Con la representación de Pensionistas, la Fundación Elder también pretendía generar conciencia a través de la cultura «sobre dos realidades muy duras como son la precariedad económica y la soledad no deseada que viven miles de personas mayores en nuestro país». Edadismo o discriminación por edad contra los que, en palabras de José Manuel Sampedro, «luchamos cada día en la Fundación Elder, manteniendo la idea de que hacerse mayor no es desaparecer, estorbar o quedarse al margen, sino todo lo contrario». Además, la representación tuvo un carácter benéfico, puesto que «una vez cubiertos los costes de producción, los beneficios obtenidos con las entradas se destinarán a seguir mejorando la calidad de vida de las personas mayores que viven en la Fundación Elder». Unos costes de producción que «las propias Irma Soriano, Loreto Valverde y Rosa Benito han decidido que tenían que ser los mínimos, permitiendo así que una parte mucho mayor de los beneficios obtenidos pueda destinarse a la Fundación Elder». Un gesto que José Manuel Sampedro agradeció asegurando que «dice mucho de su profesionalidad, pero mucho más de su humanidad», asegurando que «queda claro que siguen siendo esas mujeres cercanas y humildes a las que todos recordamos con Jesús Hermida, presentando Noche de Fiesta o ganando Supervivientes».
Pensionistas mezcló el drama social con el humor más afilado para contar la historia de tres mujeres que, lejos de entregarse al dolor después de quedarse viudas, deciden comenzar una nueva vida juntas, enfrentándose a la jubilación con ingenio, complicidad y mucha valentía.
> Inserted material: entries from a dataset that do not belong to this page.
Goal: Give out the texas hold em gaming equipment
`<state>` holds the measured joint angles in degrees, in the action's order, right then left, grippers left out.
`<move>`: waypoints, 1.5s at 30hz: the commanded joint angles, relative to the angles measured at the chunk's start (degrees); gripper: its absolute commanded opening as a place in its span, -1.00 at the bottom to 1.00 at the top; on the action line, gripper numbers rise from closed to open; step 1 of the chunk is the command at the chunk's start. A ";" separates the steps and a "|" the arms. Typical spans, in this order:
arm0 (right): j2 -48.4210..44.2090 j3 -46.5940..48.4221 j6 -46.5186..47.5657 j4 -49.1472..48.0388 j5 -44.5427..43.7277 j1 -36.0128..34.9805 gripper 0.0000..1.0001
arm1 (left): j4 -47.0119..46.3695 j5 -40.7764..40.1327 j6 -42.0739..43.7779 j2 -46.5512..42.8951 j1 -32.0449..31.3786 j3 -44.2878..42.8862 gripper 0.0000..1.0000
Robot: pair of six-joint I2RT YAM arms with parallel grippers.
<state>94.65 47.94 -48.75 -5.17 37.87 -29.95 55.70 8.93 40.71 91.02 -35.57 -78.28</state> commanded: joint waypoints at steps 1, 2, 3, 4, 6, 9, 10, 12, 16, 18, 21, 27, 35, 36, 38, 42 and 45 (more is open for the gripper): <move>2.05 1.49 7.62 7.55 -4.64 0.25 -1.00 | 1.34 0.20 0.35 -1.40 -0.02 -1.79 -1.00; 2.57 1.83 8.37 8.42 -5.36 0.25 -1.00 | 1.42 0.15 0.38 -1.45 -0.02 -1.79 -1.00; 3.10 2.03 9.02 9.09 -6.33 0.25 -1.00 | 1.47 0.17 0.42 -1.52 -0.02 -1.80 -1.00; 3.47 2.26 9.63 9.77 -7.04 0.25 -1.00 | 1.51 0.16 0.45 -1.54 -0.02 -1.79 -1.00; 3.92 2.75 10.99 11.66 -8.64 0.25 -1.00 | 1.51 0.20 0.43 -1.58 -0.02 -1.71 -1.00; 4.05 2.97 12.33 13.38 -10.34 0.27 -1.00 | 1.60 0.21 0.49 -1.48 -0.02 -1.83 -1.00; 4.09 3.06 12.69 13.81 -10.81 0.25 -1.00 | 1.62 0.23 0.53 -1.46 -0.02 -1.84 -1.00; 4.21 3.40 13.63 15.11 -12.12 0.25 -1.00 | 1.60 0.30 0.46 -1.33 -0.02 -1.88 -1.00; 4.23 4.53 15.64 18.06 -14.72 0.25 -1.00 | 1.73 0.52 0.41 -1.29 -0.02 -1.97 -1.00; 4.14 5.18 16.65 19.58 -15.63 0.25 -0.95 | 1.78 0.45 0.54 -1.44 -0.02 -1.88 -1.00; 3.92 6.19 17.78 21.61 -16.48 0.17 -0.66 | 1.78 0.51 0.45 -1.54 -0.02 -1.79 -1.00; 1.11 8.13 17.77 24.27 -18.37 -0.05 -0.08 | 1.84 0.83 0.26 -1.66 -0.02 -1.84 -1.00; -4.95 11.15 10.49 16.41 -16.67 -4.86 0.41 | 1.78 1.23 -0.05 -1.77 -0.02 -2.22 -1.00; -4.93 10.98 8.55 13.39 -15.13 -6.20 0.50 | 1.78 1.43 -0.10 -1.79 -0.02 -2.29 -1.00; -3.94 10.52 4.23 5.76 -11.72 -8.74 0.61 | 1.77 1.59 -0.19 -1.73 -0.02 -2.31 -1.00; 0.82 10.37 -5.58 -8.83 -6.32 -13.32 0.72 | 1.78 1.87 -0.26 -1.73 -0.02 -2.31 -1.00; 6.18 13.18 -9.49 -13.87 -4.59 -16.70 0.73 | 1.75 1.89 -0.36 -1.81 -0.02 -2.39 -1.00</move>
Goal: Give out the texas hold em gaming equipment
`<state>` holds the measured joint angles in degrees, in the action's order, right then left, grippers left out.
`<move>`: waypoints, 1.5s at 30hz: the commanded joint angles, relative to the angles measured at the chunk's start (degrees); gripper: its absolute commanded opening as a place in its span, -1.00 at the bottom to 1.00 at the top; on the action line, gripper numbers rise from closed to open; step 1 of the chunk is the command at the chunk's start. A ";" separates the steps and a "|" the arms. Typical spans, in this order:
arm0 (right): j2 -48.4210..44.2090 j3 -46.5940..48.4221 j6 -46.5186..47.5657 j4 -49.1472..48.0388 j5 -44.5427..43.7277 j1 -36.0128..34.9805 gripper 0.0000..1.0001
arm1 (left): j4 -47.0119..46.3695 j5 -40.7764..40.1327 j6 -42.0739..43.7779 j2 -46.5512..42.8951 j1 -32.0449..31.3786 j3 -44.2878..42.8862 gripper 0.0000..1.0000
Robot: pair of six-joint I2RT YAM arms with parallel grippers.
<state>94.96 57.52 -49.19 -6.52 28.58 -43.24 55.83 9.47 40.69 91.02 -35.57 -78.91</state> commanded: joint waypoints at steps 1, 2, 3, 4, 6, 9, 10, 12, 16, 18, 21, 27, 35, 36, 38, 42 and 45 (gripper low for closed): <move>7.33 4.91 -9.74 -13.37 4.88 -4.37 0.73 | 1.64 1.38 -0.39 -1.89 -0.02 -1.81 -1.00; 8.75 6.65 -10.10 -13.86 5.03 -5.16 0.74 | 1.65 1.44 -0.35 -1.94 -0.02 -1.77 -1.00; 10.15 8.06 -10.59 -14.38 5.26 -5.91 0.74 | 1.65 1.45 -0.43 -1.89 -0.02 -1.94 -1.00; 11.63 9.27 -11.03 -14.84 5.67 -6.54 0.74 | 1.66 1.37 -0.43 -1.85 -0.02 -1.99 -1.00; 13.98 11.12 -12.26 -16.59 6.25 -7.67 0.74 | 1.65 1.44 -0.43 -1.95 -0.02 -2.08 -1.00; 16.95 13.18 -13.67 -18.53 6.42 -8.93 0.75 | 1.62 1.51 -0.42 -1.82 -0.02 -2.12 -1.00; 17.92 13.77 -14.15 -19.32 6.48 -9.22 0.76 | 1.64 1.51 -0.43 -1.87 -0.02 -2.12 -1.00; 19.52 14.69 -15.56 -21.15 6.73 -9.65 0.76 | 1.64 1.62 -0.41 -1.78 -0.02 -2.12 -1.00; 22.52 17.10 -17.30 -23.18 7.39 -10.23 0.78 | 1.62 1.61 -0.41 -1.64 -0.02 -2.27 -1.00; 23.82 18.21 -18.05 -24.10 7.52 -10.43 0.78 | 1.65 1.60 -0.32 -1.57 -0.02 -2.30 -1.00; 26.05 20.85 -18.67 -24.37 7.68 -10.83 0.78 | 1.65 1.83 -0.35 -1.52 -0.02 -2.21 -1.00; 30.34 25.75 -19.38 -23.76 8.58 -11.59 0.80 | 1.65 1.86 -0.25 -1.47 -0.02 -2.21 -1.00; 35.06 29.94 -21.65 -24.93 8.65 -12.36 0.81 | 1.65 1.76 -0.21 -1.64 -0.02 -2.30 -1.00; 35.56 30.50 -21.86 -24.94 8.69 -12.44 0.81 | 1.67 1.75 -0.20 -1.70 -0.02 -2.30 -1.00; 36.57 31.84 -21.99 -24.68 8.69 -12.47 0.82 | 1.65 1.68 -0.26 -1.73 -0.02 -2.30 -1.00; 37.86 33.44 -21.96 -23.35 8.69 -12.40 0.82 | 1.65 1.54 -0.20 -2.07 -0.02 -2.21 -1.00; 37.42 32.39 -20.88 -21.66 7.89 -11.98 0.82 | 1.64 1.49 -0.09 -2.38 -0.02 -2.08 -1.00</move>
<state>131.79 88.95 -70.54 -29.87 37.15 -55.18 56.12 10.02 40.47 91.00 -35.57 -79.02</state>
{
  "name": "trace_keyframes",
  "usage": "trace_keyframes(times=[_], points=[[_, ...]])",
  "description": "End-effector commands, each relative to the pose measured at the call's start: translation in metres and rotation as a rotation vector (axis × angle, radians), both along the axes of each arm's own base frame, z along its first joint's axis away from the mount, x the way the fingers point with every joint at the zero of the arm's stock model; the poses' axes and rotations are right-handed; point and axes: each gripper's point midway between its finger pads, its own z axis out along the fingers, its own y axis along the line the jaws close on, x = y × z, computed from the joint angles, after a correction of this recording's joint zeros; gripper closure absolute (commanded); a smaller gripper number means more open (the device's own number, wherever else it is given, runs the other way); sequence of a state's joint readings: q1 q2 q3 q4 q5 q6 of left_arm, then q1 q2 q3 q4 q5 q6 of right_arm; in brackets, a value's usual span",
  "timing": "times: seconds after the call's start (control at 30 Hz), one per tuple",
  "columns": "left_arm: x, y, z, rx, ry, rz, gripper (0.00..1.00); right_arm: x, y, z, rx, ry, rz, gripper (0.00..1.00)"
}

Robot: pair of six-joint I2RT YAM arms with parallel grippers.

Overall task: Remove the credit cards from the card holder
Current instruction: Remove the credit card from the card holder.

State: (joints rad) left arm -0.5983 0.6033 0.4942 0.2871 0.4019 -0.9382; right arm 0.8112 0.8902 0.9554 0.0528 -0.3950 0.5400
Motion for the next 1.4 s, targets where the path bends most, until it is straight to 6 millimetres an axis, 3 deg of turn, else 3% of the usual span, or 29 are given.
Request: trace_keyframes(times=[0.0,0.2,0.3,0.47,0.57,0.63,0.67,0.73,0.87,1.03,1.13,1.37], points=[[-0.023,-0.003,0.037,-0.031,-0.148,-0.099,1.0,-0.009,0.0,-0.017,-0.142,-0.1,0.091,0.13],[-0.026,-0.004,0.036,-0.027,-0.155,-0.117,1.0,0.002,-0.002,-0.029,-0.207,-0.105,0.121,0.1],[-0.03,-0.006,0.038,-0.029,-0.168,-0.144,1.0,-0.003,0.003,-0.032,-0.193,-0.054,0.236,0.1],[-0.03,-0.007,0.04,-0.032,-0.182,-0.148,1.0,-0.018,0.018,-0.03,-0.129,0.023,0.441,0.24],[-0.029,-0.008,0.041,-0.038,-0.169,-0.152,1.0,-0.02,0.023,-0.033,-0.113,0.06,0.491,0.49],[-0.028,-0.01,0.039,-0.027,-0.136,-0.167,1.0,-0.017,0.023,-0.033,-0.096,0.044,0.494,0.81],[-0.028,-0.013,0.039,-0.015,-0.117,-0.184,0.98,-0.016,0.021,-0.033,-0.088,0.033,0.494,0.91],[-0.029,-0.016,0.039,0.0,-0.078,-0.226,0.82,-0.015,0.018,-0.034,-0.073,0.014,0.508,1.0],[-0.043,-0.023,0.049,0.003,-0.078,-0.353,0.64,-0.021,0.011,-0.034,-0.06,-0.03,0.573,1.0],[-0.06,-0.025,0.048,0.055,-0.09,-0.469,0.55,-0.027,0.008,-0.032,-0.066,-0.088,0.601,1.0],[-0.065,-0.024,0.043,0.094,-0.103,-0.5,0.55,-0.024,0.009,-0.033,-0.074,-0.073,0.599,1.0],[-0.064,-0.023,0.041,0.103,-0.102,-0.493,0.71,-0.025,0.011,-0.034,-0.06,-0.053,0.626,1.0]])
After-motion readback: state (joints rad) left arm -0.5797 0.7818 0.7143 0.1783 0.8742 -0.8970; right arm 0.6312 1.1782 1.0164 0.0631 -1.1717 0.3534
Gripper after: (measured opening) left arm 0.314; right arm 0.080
Mientras que Loreto Valverde interpretó a la alocada y sin miedo a nada Antonia, Rosa Benito hizo lo propio con la amargada y siempre en busca de problemas Carmen. Todo ello mezclado con la presencia de la beata, inocente y recatada Rosa interpretada por Irma Soriano. Pero lo que lo que podría parecer una historia triste se convirtió en una aventura divertida llena de situaciones hilarantes, malentendidos cotidianos y un uso muy particular del teléfono móvil e internet, que fueron sus herramientas para perseguir algunos sueños que creían olvidados.